Mr. Clinton and the Democratic leadership dispute such grim assessments of Reischauer's effect on the plan.

The differences between the administration's estimate that the plan will cut $60 billion from the federal deficit from 1995 through 2000, and Reischauer's estimate that it would add more than $70 billion can be easily remedied, Clinton said Wednesday.

Reischauer himself testified that those differences were minor compared with the uncertainty surrounding any such projection.

More important to the Clinton team, Reischauer confirmed that the plan would bring both deficits and overall health-care costs down beginning in about 2000.

Furthermore, he foresaw no net loss of jobs due to the plan's requirement that employers pay 80 percent of health-plan costs, and no loss of American competitiveness against foreign businesses.

The concerns Reischauer raised about the plan, he pointed out in his analysis released Tuesday afternoon, would arise with any proposal attempting to restructure the health-care system - not just Clinton's.

Reischauer proposes that the transactions of the state-sponsored health alliances, through which nearly everyone would purchase health insurance under the Clinton plan, be treated in the budget similarly to Social Security. Insurance-premium payments would be counted as federal revenues, but be shown separately from other federal operations.

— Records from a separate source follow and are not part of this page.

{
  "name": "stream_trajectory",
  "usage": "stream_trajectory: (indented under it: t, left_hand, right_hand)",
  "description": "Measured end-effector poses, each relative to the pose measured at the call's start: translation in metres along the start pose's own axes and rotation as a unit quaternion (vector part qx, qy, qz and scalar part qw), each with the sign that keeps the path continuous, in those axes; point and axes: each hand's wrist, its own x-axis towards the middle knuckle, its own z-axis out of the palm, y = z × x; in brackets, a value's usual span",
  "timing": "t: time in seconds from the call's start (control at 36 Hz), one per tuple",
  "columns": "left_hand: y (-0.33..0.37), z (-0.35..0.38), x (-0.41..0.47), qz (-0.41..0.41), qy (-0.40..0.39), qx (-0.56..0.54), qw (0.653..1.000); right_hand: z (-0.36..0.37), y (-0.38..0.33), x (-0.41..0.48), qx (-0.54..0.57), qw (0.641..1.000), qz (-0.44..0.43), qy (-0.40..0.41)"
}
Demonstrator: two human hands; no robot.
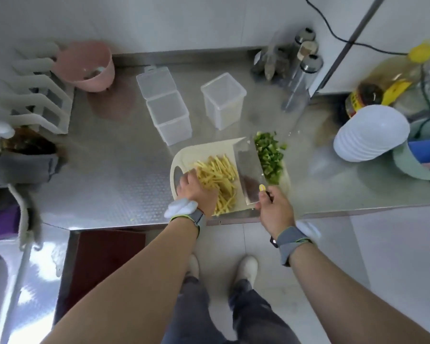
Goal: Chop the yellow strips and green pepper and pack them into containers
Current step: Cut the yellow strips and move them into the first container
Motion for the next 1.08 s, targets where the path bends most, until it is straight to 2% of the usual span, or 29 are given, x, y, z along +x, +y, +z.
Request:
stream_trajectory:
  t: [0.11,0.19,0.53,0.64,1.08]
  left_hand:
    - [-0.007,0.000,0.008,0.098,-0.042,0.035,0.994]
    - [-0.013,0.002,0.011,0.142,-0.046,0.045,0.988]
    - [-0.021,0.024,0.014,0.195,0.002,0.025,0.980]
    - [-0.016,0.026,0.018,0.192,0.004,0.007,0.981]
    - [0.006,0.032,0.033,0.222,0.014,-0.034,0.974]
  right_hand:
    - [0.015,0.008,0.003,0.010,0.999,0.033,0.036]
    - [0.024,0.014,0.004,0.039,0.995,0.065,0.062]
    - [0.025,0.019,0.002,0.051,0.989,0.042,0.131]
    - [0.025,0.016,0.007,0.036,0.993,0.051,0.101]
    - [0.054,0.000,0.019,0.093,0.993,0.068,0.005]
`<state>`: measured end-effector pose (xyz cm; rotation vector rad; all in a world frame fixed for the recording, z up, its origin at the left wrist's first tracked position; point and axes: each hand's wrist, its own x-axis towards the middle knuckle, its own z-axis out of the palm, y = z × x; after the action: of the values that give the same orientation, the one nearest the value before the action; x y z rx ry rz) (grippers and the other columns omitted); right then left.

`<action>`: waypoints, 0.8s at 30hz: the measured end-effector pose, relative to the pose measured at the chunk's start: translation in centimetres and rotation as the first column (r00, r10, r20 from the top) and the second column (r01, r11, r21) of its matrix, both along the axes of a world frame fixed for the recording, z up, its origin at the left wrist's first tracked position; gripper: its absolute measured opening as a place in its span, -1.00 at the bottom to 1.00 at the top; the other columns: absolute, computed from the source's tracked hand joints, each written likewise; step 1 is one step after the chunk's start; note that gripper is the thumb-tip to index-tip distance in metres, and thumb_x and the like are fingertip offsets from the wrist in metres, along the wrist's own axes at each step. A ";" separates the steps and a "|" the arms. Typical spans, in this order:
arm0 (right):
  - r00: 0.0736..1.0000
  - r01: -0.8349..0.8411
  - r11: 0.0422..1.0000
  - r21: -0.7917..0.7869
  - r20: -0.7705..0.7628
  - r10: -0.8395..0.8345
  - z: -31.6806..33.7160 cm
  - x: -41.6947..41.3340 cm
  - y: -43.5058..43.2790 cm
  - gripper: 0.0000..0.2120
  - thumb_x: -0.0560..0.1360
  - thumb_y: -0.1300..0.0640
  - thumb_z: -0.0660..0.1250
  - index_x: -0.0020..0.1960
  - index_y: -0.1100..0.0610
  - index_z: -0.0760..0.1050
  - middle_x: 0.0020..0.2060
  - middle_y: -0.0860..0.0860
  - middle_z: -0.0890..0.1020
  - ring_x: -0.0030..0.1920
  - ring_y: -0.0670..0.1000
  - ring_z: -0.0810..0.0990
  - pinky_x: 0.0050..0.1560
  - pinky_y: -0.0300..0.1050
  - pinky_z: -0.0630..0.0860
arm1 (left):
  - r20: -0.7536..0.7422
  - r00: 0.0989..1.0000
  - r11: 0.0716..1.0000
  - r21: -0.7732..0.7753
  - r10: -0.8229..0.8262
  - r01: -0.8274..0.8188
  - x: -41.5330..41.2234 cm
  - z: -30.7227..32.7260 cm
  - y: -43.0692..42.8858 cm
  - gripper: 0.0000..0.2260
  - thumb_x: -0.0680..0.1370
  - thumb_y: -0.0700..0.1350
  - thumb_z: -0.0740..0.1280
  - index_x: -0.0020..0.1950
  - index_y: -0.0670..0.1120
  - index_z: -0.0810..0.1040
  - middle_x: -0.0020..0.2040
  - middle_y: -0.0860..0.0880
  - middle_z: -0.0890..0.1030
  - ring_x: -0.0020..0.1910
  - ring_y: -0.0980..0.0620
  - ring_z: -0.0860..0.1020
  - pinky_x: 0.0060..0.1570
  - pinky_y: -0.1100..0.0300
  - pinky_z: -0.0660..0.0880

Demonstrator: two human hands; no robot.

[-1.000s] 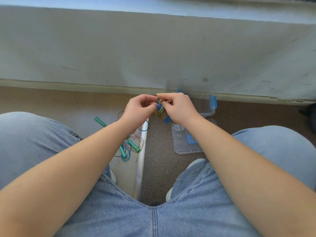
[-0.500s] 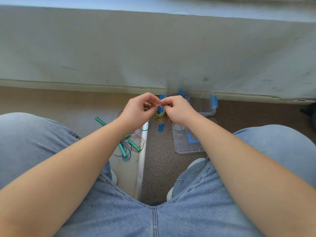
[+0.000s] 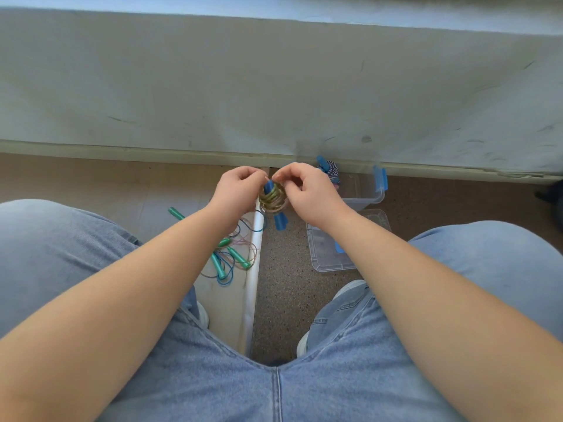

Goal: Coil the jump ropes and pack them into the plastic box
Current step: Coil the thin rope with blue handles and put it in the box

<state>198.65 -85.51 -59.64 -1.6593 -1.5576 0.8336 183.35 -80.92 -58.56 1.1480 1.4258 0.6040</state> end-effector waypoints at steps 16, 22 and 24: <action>0.985 0.045 0.995 0.093 0.161 -0.059 0.7 0.2 0.1 -0.85 0.51 0.18 0.40 0.07 0.10 0.68 -0.19 -0.09 0.66 -0.18 -0.13 0.58 -0.05 -0.29 0.49 | 0.219 0.974 0.981 -0.191 0.055 -0.012 -0.4 -0.2 0.1 -0.90 0.52 -0.26 0.37 0.01 -0.14 0.61 -0.22 -0.09 0.58 -0.30 0.05 0.51 -0.29 0.27 0.54; 0.953 0.293 0.953 -0.073 -0.059 -0.297 0.1 1.1 0.8 -0.85 0.51 0.19 0.42 0.06 0.11 0.69 -0.16 -0.09 0.68 -0.10 -0.13 0.64 -0.02 -0.36 0.52 | 0.019 0.979 0.975 0.101 -0.202 0.199 -0.4 0.3 -0.2 -0.86 0.52 -0.28 0.34 -0.12 -0.06 0.64 -0.16 -0.02 0.64 -0.19 0.10 0.57 -0.02 0.19 0.56; 0.962 0.263 0.963 -0.063 -0.055 -0.267 0.2 1.4 0.8 -0.85 0.51 0.20 0.42 0.06 0.11 0.69 -0.13 -0.07 0.70 -0.08 -0.12 0.65 0.05 -0.26 0.56 | -0.101 0.935 0.905 0.236 -0.341 0.355 -0.6 0.8 -0.4 -0.85 0.52 -0.26 0.38 -0.13 -0.01 0.64 -0.17 0.05 0.67 -0.21 0.18 0.58 -0.07 0.33 0.52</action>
<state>200.10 -84.74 -59.46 -1.8141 -1.2441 0.7839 182.80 -81.29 -57.76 1.5914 1.1714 0.5075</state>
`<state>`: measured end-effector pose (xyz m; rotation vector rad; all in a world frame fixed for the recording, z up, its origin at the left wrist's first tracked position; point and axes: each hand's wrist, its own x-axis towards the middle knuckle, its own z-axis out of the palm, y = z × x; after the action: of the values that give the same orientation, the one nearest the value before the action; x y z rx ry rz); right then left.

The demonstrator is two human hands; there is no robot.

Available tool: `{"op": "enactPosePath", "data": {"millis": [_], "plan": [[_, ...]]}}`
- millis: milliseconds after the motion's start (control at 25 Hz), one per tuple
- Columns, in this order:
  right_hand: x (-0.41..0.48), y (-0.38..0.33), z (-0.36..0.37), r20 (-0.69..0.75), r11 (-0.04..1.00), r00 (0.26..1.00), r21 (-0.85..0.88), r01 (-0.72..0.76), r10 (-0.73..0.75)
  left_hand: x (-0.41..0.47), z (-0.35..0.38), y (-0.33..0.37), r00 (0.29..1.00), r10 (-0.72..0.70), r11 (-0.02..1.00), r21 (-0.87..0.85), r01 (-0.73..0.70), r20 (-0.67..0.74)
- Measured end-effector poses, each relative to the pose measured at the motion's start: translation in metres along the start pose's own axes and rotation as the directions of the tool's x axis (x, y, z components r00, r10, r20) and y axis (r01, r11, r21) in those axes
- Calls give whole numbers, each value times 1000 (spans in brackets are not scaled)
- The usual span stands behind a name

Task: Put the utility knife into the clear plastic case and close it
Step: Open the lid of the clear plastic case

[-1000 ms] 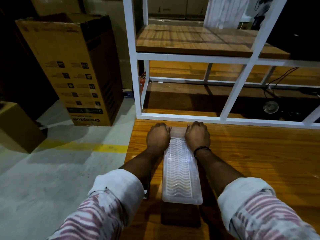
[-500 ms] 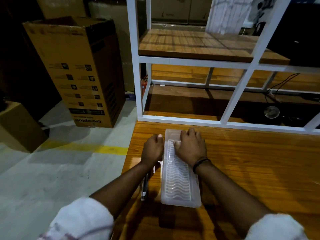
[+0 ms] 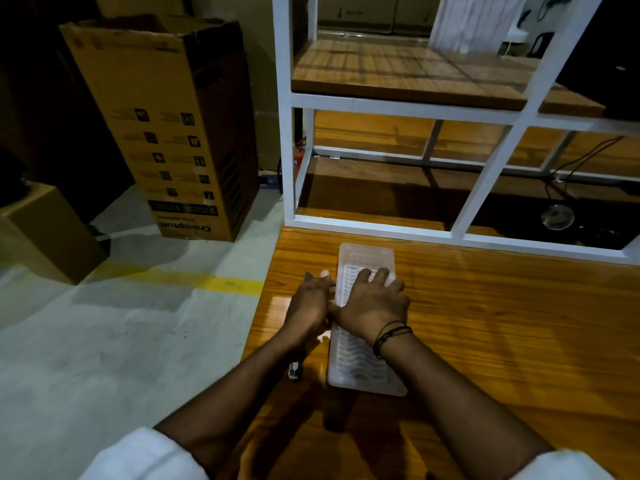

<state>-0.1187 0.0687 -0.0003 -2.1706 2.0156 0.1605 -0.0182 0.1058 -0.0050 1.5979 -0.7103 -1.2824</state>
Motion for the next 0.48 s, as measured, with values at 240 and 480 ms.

He never calls the mandated insurance payments a tax. But the Clinton plan, he writes, ``would establish both a federal entitlement to health benefits and a system of mandatory payments to finance those benefits that represent an exercise of sovereign power.'' The health alliances ``would operate primarily as agents of the federal government.''

The upshot of this argument is that the entire health-insurance system - meaning all the funding in the health care sector - counts officially as a government program.

Democratic leaders argue that the tax, not-a-tax ruling is a game of semantics of interest only inside the Washington Beltway.

``I think to get in all these weird, unimportant, theological discussions is serving us no purpose in addressing the main goal, which is to provide health insurance for every American,'' said House Energy Committee Chairman John Dingell (D) of Michigan.

The CBO is not the last word. Congress itself can decide whether it wants to treat the Clinton plan as part of the federal budget or not.

But Democratic staff members on Capitol Hill aver that, as a practical matter, Congress is likely to follow Reischauer's advice.